_Task_: Show all lines from the records below in which the string "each" is present.
(Exercise inputs Opens)
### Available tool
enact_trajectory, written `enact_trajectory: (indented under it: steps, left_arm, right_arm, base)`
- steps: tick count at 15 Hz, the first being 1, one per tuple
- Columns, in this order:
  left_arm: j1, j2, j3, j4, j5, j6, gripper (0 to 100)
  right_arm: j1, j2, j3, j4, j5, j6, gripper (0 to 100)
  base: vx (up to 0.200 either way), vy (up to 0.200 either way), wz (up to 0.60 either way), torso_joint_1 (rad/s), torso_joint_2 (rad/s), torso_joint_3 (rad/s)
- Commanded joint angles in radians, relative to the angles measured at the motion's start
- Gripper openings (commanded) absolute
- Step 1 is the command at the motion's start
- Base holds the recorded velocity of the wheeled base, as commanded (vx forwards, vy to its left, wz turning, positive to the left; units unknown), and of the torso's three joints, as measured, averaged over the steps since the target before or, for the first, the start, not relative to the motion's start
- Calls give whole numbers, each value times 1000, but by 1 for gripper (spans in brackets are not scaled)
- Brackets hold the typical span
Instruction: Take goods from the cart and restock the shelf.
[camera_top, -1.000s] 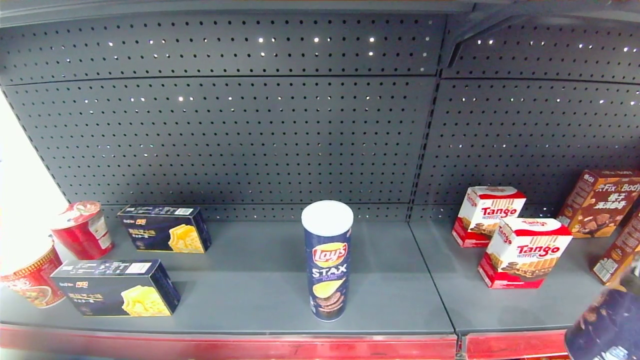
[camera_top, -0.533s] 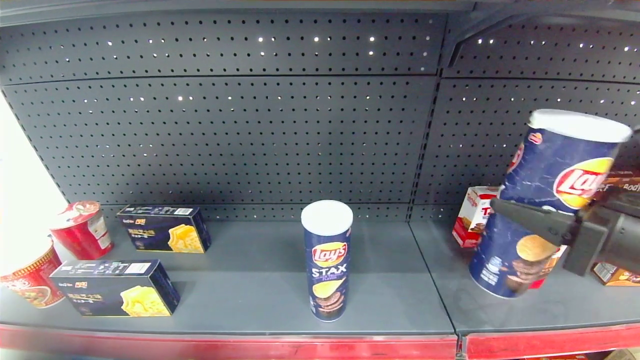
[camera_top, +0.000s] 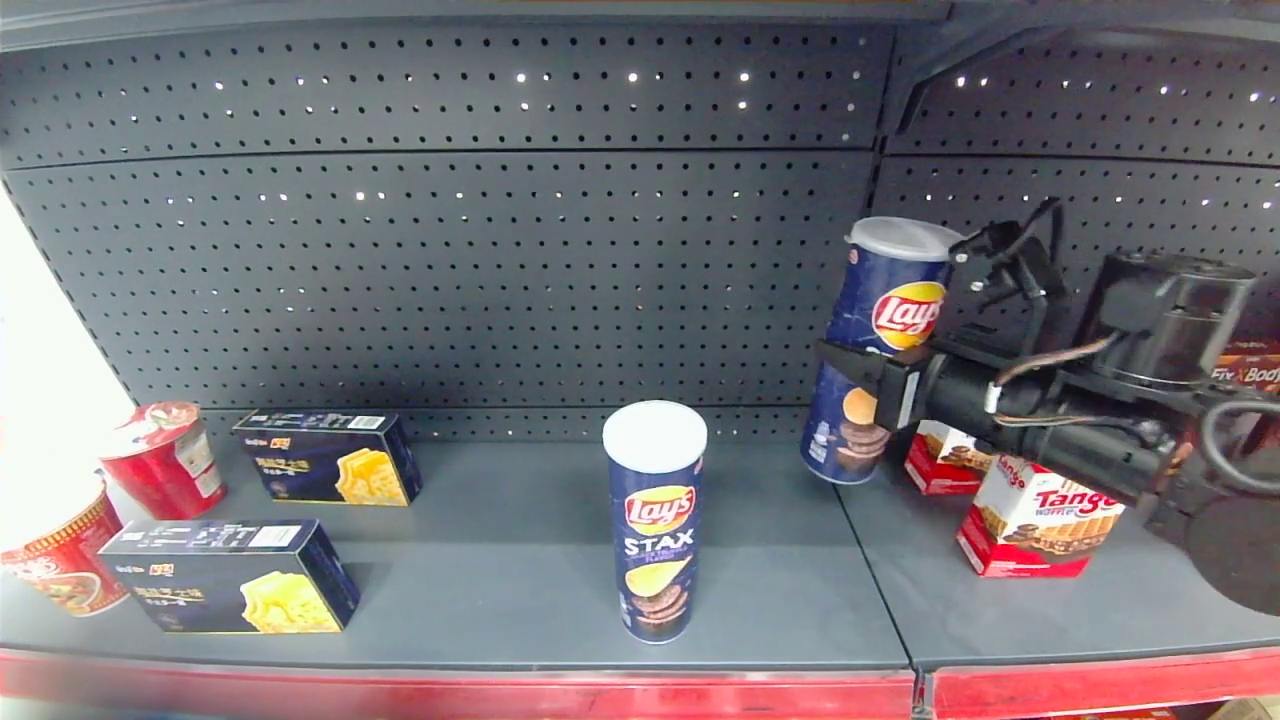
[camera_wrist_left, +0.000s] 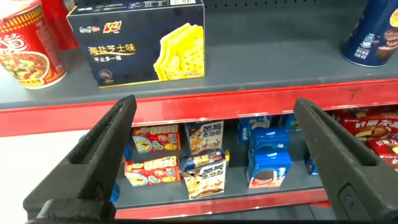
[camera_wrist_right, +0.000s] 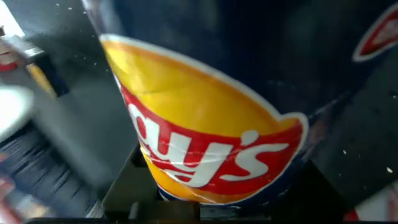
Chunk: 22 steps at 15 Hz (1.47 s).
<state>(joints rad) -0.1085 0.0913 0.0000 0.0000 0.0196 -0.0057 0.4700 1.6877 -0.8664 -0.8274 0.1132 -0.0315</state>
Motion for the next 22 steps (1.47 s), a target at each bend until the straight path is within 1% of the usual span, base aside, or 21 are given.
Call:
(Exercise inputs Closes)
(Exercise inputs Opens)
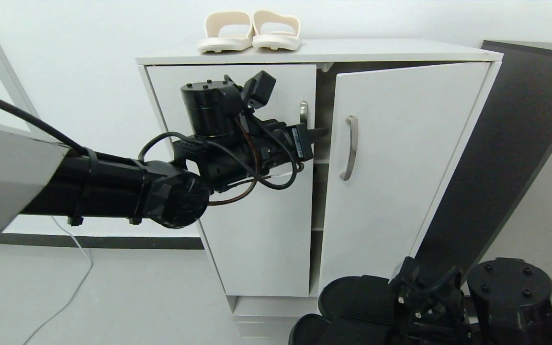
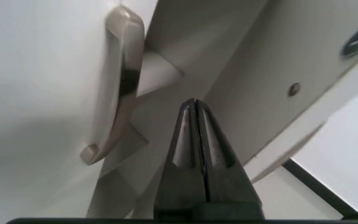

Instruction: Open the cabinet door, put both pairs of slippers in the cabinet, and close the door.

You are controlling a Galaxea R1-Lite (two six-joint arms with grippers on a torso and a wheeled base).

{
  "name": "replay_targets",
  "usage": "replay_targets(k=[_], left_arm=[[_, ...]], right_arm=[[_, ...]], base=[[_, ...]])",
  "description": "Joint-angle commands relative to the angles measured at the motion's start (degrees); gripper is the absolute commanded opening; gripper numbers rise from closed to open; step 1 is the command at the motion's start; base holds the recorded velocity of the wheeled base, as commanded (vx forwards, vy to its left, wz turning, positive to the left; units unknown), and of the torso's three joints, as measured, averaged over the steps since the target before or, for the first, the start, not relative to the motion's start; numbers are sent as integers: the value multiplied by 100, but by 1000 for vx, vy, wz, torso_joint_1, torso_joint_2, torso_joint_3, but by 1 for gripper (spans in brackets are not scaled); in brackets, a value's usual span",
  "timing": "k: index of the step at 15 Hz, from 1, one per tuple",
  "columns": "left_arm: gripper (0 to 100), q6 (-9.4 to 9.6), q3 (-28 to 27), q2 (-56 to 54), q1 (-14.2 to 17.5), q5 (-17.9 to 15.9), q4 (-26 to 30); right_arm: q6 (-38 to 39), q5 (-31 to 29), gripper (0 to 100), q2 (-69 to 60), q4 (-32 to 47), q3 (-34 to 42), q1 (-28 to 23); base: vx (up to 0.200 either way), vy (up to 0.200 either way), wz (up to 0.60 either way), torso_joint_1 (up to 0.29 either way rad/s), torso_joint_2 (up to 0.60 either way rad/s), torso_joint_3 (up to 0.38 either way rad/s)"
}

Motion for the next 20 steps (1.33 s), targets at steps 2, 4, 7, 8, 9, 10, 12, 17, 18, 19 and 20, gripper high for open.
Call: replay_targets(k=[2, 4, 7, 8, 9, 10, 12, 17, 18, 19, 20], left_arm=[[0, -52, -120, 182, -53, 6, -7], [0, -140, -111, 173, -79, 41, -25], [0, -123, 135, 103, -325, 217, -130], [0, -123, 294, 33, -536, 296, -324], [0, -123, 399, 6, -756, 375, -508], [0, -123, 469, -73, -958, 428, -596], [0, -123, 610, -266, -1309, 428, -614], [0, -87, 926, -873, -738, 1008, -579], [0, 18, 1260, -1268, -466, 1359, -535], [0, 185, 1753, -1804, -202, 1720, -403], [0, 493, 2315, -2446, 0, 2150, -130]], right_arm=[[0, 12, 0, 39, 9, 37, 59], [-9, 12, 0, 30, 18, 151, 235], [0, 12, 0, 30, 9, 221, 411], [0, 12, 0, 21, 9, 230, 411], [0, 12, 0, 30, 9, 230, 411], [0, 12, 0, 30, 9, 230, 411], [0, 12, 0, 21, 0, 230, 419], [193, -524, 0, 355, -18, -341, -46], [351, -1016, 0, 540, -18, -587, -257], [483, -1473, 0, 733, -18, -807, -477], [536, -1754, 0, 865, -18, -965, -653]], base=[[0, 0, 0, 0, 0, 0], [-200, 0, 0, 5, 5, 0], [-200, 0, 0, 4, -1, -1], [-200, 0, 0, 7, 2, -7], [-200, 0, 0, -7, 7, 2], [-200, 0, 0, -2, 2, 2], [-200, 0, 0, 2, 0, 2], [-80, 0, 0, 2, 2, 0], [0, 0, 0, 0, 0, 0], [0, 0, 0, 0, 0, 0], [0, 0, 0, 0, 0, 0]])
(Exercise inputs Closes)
_Task answer_:
- Calls give whole numbers, each value times 1000, but by 1 for gripper (spans in brackets are not scaled)
Motion for the next 22 steps (1.47 s), a target at each bend until the straight path is within 1% of the usual span, base aside, or 21 are given.

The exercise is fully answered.